Nora Serrat-Capdevila (Research Intern)
Nora Serrat-Capdevila, a Spanish national, has an MA in Human Rights from the University of Essex and a double degree in Political Science from the Pompeu Fabra University (Spain) and the Institute of Political Studies in Toulouse (France). Her MA dissertation analyzed the process of transitional justice in Liberia. Nora has worked as a volunteer at the International Secretariat of Amnesty International (Office of the Secretary General and Mexico team), and has undertaken research for REDRESS. As an intern at the Mexican American Studies & Research Centre (University of Arizona), Nora took part in a research project on human rights violations related to migration law enforcement at the U.S.-Mexico border. At the same time, she was involved with various local human rights groups working on migration issues.

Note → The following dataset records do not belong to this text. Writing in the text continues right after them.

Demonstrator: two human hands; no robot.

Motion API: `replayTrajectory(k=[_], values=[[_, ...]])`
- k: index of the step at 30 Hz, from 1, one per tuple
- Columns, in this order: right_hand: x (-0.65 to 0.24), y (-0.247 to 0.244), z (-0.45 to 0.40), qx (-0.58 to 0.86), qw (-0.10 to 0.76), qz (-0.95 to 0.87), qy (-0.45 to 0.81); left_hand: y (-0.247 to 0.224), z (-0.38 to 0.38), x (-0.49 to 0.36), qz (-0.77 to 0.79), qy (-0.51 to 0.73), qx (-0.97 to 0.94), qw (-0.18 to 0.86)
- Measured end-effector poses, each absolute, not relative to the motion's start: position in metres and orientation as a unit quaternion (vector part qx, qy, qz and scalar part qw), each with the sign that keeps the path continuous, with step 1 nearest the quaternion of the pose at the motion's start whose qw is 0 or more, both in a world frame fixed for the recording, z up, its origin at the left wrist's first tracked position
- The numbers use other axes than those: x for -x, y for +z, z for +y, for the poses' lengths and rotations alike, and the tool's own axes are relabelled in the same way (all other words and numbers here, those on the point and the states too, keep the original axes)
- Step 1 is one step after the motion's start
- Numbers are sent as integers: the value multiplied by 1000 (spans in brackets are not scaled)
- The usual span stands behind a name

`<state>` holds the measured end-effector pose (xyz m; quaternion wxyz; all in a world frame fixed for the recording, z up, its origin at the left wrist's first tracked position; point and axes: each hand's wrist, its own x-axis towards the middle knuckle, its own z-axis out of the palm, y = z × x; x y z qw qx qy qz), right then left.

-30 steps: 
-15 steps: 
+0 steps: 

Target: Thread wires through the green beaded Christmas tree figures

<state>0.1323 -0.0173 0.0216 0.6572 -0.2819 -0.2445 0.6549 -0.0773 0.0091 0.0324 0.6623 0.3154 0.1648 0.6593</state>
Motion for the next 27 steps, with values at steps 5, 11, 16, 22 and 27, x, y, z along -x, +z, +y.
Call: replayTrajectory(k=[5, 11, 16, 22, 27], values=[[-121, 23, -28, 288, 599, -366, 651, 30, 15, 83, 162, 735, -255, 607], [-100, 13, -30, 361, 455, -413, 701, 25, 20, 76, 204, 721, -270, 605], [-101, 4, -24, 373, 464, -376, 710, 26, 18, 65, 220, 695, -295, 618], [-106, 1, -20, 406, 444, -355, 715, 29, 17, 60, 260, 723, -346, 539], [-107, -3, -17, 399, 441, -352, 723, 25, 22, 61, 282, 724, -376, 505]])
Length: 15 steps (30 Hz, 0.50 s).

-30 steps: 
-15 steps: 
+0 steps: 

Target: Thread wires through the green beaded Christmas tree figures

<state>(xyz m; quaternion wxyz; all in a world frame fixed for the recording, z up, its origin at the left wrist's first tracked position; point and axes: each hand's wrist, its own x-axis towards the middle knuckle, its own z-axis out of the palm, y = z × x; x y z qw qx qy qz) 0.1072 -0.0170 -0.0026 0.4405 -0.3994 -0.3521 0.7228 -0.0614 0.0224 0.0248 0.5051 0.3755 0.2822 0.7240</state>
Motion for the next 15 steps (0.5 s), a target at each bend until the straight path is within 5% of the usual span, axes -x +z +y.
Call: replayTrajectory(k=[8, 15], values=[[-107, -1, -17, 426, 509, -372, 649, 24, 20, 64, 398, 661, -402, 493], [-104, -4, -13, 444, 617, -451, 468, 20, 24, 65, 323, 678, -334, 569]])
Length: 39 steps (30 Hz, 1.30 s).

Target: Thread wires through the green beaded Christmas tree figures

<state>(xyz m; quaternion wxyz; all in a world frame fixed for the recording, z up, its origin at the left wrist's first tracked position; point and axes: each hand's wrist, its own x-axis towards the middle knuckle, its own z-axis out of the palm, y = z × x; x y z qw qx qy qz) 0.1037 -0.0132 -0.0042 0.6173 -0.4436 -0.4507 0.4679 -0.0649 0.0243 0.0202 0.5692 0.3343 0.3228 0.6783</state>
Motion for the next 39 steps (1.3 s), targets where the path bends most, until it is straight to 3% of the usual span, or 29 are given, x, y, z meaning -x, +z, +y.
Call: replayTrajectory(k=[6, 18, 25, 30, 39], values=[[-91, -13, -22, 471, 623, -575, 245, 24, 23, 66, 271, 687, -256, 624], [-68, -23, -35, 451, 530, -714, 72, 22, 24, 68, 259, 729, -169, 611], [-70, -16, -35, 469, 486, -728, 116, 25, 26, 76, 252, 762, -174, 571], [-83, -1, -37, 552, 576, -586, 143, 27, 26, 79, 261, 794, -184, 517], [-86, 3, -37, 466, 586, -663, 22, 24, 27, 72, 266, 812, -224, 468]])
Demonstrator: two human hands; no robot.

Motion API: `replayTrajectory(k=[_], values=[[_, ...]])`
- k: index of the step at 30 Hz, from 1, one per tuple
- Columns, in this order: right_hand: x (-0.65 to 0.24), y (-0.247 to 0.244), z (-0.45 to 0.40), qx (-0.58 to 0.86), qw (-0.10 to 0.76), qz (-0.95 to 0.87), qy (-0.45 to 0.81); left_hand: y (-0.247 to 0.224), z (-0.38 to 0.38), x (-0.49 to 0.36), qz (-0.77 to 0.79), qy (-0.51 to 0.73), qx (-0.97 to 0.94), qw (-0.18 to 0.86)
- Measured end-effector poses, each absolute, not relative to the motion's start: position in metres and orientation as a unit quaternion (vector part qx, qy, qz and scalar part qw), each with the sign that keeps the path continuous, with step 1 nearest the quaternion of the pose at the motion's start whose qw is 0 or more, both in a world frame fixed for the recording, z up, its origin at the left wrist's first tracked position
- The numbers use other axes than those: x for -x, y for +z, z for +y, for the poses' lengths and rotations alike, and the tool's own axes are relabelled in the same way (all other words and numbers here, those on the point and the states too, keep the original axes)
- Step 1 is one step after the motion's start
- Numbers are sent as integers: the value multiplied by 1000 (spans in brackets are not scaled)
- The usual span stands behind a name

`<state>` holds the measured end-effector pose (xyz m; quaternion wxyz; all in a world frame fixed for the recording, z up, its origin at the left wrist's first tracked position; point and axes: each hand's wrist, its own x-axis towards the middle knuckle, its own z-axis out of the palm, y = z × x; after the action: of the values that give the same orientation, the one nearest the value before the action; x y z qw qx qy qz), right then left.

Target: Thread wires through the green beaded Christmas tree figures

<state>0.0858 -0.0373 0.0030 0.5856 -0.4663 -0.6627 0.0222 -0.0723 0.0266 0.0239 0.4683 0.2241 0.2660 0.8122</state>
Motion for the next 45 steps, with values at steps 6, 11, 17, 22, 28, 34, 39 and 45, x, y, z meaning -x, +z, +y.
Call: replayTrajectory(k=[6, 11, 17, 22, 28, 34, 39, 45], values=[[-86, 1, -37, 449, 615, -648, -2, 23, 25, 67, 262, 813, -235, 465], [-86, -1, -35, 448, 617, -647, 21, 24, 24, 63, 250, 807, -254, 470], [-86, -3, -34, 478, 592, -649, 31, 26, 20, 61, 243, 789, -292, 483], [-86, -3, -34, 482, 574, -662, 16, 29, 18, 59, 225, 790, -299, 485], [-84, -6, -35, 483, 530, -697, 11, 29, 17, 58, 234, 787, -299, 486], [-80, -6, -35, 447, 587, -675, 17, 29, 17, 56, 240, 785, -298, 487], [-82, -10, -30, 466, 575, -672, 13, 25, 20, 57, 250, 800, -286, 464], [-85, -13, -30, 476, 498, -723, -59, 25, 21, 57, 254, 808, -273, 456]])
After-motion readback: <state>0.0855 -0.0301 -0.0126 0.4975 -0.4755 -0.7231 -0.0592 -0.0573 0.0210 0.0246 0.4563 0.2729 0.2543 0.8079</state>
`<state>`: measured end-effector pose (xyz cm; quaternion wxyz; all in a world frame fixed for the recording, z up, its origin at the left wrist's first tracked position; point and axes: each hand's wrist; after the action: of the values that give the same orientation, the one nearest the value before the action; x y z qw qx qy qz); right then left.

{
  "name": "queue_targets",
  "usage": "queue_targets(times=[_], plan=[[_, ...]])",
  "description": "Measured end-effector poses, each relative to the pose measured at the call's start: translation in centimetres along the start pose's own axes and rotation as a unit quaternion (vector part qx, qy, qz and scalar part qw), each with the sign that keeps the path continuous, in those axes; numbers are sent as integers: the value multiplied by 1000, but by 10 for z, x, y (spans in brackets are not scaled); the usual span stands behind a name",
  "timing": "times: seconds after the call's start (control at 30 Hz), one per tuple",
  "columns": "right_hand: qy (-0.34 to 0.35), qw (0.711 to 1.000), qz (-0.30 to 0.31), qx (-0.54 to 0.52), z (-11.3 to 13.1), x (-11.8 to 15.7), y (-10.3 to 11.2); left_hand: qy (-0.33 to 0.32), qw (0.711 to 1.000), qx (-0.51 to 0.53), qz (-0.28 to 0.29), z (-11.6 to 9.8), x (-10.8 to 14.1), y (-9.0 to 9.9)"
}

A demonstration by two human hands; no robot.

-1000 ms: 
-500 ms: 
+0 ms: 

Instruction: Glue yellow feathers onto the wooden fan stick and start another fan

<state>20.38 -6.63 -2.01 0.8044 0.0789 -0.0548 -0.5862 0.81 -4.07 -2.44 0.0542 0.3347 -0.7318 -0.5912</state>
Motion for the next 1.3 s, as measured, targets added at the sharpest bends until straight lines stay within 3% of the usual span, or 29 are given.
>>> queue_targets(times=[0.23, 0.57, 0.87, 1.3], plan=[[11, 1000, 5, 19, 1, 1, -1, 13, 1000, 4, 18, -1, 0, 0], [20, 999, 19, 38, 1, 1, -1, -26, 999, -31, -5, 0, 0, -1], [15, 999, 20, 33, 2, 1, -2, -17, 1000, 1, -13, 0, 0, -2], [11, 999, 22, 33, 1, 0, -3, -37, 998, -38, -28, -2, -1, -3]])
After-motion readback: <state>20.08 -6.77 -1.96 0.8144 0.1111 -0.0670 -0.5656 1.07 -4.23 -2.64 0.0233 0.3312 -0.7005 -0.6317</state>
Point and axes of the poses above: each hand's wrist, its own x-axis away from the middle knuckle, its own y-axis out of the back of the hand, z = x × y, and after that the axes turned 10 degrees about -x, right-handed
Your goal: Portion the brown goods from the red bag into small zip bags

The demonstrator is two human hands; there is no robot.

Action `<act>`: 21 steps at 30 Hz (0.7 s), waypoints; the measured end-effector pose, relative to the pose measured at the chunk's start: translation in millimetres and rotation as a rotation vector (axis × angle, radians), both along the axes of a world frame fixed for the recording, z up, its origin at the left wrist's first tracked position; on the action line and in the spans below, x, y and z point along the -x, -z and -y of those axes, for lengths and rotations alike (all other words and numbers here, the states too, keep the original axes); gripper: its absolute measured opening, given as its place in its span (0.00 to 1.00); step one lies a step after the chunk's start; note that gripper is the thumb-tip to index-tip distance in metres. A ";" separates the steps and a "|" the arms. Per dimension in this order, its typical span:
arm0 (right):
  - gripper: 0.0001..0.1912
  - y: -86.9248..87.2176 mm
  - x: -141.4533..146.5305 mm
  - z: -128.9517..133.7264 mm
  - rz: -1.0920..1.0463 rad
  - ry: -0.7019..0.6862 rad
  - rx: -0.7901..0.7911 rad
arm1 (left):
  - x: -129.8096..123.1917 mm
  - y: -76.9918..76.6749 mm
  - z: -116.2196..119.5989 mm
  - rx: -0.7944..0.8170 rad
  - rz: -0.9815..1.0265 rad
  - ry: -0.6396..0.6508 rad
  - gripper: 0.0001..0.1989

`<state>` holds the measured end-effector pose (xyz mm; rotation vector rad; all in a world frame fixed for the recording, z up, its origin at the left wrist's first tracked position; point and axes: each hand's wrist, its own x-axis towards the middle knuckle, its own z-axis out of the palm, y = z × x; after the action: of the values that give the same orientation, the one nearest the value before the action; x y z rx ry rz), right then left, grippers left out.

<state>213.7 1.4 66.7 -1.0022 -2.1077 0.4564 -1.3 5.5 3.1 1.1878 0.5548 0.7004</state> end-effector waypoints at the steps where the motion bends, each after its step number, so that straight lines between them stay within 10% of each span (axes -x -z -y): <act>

Nora is fluent in Catalan, Spanish, French and English, with some German.
Xue Yang (Research Intern)
Xue Yang, a Chinese national, has an LLM in International Human Rights Law from University of Notre Dame (USA) and an LLB from Peking University (China). Her LLM thesis studied the phenomenon of sex selection in China. She has undertaken research on China’s new labour contract law, aspects of women’s rights, the international aspects of the Khmer Rouge atrocities and trial, and the relationship between human rights philosophy and Chinese culture. Xue interned in the Civil Courtroom of Guilin Intermediate People’s Courthouse and Peking University Law Clinic, and she has volunteered with Peking University Legal Aid Association. During these work experiences Xue focused on the legal protection of underprivileged and disadvantaged populations, and she analyzed this topic in her LLB dissertation. Xue is fluent in English and Chinese (Mandarin).